The acute response isn't the adaptation. It's the signal that initiates the adaptation.
By week 6, myokine profiles have shifted enough to influence systemic inflammation and immune surveillance.
In untrained older adults, baseline inflammation is elevated and senescent cell clearance is impaired. After 4–6 weeks of resistance training performed 3x per week, circulating inflammatory markers like IL-6 and TNF-α begin declining.
This isn't about reducing inflammation caused by training. It's about suppressing chronic baseline inflammation that existed before training began.
The systemic effect reflects enhanced immune surveillance—myokines reactivate the body's natural senescent cell clearance system, which had been gradually deteriorating with age.
By week 12, senescent cell burden begins declining measurably in adipose tissue surrounding trained muscle.

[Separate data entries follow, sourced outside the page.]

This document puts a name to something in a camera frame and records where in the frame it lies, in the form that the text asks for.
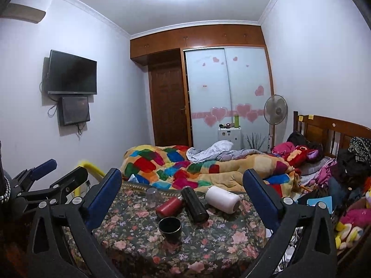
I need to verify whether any black wall television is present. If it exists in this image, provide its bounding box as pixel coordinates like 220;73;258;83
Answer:
47;50;98;95

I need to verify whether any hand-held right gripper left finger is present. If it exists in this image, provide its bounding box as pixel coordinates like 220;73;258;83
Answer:
27;167;124;278

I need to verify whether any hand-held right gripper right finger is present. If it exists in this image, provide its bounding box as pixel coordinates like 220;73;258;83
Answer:
242;168;338;278

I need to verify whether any wooden wardrobe with sliding doors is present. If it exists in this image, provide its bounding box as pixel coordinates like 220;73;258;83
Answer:
129;24;275;155

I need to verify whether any black and white patterned cloth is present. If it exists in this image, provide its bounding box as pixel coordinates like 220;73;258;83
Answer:
348;137;371;163

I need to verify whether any wooden bed headboard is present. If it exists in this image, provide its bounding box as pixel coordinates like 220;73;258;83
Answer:
293;111;371;158

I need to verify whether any red plush toy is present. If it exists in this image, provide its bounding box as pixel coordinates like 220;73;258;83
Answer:
282;145;319;167

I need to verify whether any black cup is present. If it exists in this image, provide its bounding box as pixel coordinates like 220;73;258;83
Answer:
158;217;182;244

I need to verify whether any small white cabinet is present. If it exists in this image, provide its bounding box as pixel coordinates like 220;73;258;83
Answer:
217;127;242;151

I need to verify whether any brown wooden door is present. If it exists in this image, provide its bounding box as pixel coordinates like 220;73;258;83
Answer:
148;64;192;148

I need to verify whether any dried twig bundle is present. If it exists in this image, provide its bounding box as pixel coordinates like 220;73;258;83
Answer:
245;133;267;153

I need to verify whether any red bottle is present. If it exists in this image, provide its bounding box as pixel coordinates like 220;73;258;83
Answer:
156;196;184;219

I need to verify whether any white bottle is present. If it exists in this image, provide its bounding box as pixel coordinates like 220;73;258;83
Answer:
204;186;242;214

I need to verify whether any grey striped sheet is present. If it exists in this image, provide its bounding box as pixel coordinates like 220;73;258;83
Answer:
186;140;234;163

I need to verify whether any colourful patchwork blanket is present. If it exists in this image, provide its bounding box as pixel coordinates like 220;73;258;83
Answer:
123;145;301;198

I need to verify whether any yellow and white plush toy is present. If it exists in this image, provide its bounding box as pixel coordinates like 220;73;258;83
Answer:
335;221;364;250

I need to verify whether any black clothes pile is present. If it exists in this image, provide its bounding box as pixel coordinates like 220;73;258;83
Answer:
336;148;371;190

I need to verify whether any floral tablecloth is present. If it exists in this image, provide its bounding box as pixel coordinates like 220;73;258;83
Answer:
62;181;267;278

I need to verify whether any wall air conditioner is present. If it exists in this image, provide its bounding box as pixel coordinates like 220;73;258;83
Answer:
3;3;47;24

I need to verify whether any clear plastic cup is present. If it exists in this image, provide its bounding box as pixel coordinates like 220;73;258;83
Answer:
146;188;159;206

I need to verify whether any yellow padded rail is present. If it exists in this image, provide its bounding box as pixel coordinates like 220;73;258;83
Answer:
76;160;106;180

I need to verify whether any black bag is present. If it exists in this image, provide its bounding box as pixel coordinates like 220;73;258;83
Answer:
287;131;312;151

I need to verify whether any pink plush toy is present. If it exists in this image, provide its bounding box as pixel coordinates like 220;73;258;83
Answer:
339;207;371;229

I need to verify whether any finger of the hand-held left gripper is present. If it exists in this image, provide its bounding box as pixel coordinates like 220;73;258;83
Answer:
17;166;89;209
10;159;58;199

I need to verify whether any small black wall monitor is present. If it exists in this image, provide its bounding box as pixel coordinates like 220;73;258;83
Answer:
57;95;91;126

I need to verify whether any standing fan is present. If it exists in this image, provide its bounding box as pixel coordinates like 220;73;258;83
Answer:
263;94;288;153

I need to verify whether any black bottle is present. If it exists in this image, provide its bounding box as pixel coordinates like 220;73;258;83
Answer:
181;185;210;224

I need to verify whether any blue notebook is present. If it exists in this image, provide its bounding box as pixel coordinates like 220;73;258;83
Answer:
307;196;333;212

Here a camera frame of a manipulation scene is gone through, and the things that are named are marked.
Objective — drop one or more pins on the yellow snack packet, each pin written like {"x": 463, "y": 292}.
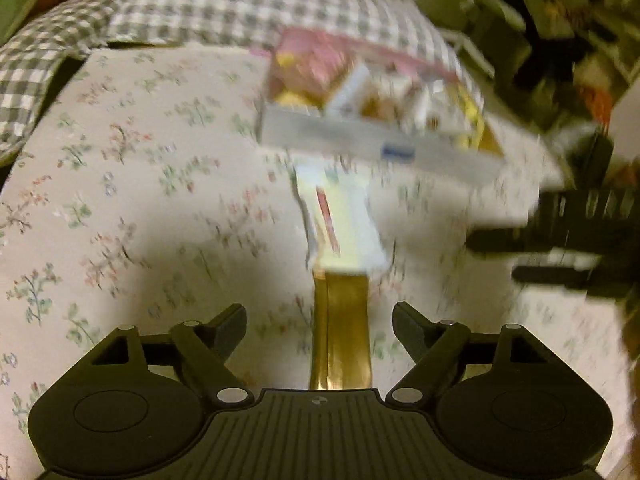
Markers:
{"x": 295, "y": 97}
{"x": 469, "y": 115}

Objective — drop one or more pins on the grey checked pillow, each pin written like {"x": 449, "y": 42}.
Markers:
{"x": 210, "y": 10}

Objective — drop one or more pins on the white and gold snack packet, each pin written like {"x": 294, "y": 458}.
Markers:
{"x": 342, "y": 220}

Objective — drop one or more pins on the white office chair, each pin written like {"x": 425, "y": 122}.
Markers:
{"x": 475, "y": 15}

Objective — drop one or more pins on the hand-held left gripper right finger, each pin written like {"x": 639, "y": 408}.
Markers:
{"x": 407, "y": 322}

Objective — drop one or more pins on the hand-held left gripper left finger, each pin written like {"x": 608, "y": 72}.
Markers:
{"x": 231, "y": 322}

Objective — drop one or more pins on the white box of snacks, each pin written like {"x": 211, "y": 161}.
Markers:
{"x": 350, "y": 135}

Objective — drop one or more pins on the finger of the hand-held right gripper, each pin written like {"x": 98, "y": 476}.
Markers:
{"x": 555, "y": 275}
{"x": 505, "y": 241}

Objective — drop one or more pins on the pink snack packet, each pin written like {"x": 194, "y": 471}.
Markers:
{"x": 315, "y": 67}

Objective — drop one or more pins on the floral bedsheet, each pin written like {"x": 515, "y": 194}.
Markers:
{"x": 140, "y": 170}

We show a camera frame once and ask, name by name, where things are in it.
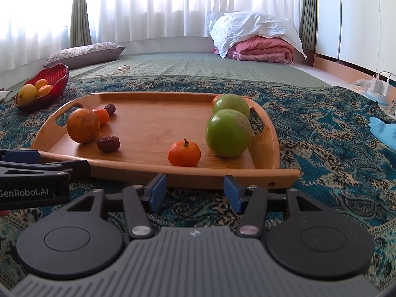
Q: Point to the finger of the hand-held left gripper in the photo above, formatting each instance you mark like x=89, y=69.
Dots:
x=74, y=169
x=18, y=156

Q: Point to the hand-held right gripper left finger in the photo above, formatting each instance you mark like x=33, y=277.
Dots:
x=157, y=189

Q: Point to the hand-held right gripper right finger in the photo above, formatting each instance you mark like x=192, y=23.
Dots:
x=232, y=189

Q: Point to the dark red jujube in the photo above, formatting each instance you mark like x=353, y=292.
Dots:
x=110, y=109
x=108, y=144

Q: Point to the large orange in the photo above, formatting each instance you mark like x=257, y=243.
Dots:
x=83, y=126

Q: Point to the small tangerine with stem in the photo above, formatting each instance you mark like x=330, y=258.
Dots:
x=184, y=154

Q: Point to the green apple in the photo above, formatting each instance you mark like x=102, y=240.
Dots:
x=232, y=103
x=229, y=133

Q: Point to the wooden tray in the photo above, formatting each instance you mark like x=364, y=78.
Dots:
x=148, y=130

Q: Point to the yellow mango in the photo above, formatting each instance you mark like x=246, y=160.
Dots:
x=26, y=94

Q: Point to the small orange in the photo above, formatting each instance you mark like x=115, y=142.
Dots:
x=45, y=90
x=41, y=84

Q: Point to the red ribbed bowl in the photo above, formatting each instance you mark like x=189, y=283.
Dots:
x=55, y=79

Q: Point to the teal paisley blanket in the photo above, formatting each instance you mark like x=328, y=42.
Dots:
x=324, y=148

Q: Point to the beige scissors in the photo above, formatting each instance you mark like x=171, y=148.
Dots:
x=123, y=68

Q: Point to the floral patterned pillow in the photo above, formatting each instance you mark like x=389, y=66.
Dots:
x=83, y=54

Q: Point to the green quilted bedspread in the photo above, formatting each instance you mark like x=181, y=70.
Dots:
x=191, y=65

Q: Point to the folded pink blanket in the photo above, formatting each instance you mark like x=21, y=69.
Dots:
x=263, y=49

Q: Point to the green curtain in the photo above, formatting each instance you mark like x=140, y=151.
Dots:
x=309, y=15
x=79, y=12

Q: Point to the light blue cloth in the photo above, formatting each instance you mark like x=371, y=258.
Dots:
x=383, y=131

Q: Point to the white pillow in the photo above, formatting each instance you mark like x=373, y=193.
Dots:
x=250, y=26

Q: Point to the clear plastic wrapper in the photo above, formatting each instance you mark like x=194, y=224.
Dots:
x=361, y=83

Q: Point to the white sheer curtain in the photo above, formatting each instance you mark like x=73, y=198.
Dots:
x=170, y=3

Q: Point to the white wardrobe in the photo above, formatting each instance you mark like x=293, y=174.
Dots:
x=355, y=15

Senescent cells are one of the primary drivers of biological aging. They've stopped dividing but refuse to die, instead secreting inflammatory signals that damage surrounding tissue and convert neighboring cells into senescent states.
In resistance-trained older adults (average age 72), senescent cell abundance in thigh adipose dropped by 60% after five months of training—roughly 20 weeks.
That's not local tissue remodeling. It's systemic clearance driven by months of accumulated myokine signaling.
The timeline reveals something critical: meaningful senolytic effects require 12+ weeks of consistent stimulus. Training for 4–6 weeks produces detectable myokine shifts, but those shifts don't translate into systemic senescent cell clearance until months later.
Without sustained stimulus, the long-term adaptation doesn't occur.
By week 20, the cumulative adaptations extend beyond senescent cell clearance into metabolic remodeling.
Mitochondrial content increases. Capillary density improves. Insulin sensitivity rises. Inflammatory signaling in adipose tissue declines. Each of these adaptations compounds with the others, creating systemic metabolic flexibility that wasn't present at baseline.
The mechanisms driving these changes aren't independent. They're converging:
Myokine secretion influences immune function and inflammation across distant tissues. Enhanced immune surveillance clears senescent cells that had been promoting chronic inflammation. Reduced inflammatory signaling improves insulin sensitivity and mitochondrial function. Improved metabolic health reduces the cellular stress that generates new senescent cells.
None of these is transformative alone. Together, they compound into something substantial.
By year 1, the protective effects become difficult to separate from the training itself.
Resistance-trained individuals in their 60s and 70s show metabolic profiles that more closely resemble untrained individuals in their 40s and 50s. The gap isn't just muscle mass or strength—it's systemic metabolic and immune function.
The implication: the benefits of resistance training aren't just about preserving what you have. They're about reversing decline that has already occurred.
By years 5–10, the cumulative protection against age-related decline becomes the primary outcome.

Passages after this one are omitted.